- _Try it_: Write every line of the following listing exactly as it reads.

- _Provided data_:
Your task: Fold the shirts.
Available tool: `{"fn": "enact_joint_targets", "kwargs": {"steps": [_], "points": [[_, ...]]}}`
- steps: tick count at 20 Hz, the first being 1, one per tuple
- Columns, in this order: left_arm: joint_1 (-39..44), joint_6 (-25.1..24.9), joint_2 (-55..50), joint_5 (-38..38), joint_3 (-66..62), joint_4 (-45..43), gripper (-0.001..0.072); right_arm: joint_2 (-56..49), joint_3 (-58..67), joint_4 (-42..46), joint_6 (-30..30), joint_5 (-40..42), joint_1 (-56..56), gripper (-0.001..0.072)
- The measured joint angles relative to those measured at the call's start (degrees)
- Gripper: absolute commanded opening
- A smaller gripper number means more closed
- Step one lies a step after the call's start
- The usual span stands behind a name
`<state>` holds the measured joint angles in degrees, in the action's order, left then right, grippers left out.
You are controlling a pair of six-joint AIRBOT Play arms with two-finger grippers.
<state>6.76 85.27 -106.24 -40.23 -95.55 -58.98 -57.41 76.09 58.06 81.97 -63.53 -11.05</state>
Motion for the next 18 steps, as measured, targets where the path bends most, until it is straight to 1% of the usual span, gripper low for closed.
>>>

- _Answer section_:
Your task: Fold the shirts.
Available tool: `{"fn": "enact_joint_targets", "kwargs": {"steps": [_], "points": [[_, ...]]}}`
- steps: tick count at 20 Hz, the first being 1, one per tuple
- Columns, in this order: left_arm: joint_1 (-39..44), joint_6 (-25.1..24.9), joint_2 (-55..50), joint_5 (-38..38), joint_3 (-66..62), joint_4 (-45..43), gripper (-0.001..0.072); right_arm: joint_2 (-56..49), joint_3 (-58..67), joint_4 (-42..46), joint_6 (-30..30), joint_5 (-40..42), joint_1 (-56..56), gripper (-0.001..0.072)
- The measured joint angles relative to those measured at the call's start (degrees)
- Gripper: absolute commanded opening
- A smaller gripper number means more closed
- Step one lies a step after the call's start
- The usual span stands behind a name
`<state>` holds the measured joint angles in degrees, in the action's order, left then right, grippers left out.
You are controlling a pair of six-joint AIRBOT Play arms with two-finger grippers.
<state>6.76 85.27 -106.24 -40.23 -95.55 -58.98 -57.41 76.09 58.06 81.97 -63.53 -11.05</state>
Motion for the next 18 steps, as measured, targets where the path bends most, until it is straight to 1% of the usual span, gripper low for closed.
>>>

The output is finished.